Directions >> All lines in the data below carrying the string "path" are to be located and copied.

Available records >>
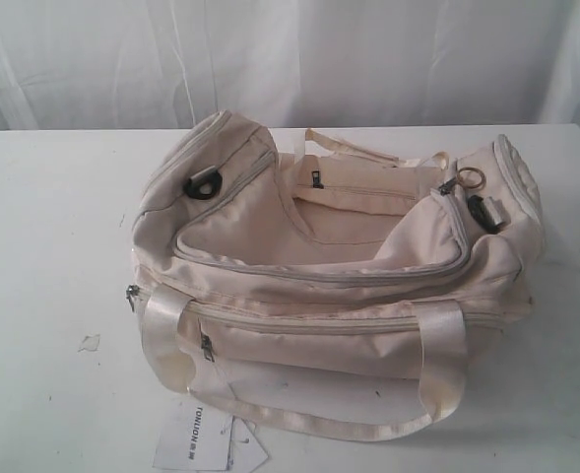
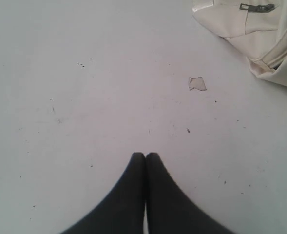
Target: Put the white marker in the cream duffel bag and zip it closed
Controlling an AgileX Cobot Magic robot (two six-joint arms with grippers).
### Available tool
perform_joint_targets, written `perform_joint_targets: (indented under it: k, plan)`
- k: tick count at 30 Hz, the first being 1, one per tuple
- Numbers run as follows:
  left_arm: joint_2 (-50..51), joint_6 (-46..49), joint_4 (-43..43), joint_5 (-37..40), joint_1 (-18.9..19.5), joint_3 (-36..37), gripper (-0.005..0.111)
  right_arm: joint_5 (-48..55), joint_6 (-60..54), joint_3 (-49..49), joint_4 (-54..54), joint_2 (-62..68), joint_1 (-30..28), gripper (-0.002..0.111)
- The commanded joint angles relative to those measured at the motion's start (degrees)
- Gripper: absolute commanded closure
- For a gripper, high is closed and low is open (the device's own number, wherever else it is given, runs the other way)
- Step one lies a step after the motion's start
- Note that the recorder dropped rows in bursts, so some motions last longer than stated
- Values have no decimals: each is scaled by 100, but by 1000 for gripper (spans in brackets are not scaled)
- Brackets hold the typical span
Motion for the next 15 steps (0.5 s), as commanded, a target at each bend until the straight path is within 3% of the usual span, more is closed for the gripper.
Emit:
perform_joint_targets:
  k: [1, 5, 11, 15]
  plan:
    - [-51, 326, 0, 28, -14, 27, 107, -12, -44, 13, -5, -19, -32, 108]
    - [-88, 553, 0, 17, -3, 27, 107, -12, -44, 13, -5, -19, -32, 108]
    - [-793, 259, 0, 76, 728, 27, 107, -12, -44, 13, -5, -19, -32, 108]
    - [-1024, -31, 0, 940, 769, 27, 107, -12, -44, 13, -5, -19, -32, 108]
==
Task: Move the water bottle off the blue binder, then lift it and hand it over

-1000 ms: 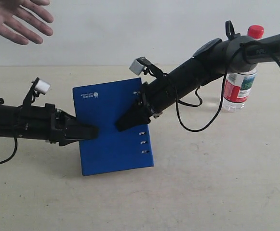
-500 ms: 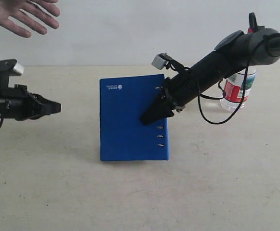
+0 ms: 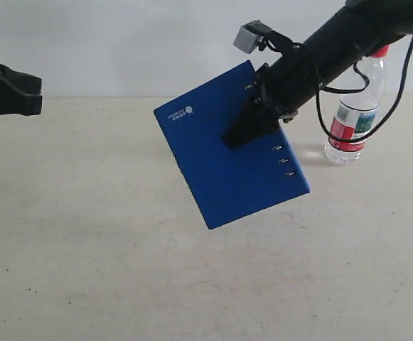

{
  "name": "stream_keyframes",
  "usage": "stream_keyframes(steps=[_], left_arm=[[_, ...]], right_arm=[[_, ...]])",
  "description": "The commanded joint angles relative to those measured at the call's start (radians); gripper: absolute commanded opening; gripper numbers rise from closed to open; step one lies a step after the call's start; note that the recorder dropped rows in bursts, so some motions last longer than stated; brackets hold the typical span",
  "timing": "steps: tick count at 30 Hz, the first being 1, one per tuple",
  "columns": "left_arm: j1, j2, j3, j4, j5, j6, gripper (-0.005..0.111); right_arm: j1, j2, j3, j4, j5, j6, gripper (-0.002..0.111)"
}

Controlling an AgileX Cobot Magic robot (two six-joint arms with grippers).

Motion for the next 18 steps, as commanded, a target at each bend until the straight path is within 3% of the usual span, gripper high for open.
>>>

Solution below >>
Motion for the next 15 steps (0.5 s), as commanded, a target at each bend until the straight path is within 3% of the usual span, more is closed for the gripper.
Motion for the next 18 steps, as commanded, a target at each bend until the straight path is within 3% of the usual span, gripper high for open.

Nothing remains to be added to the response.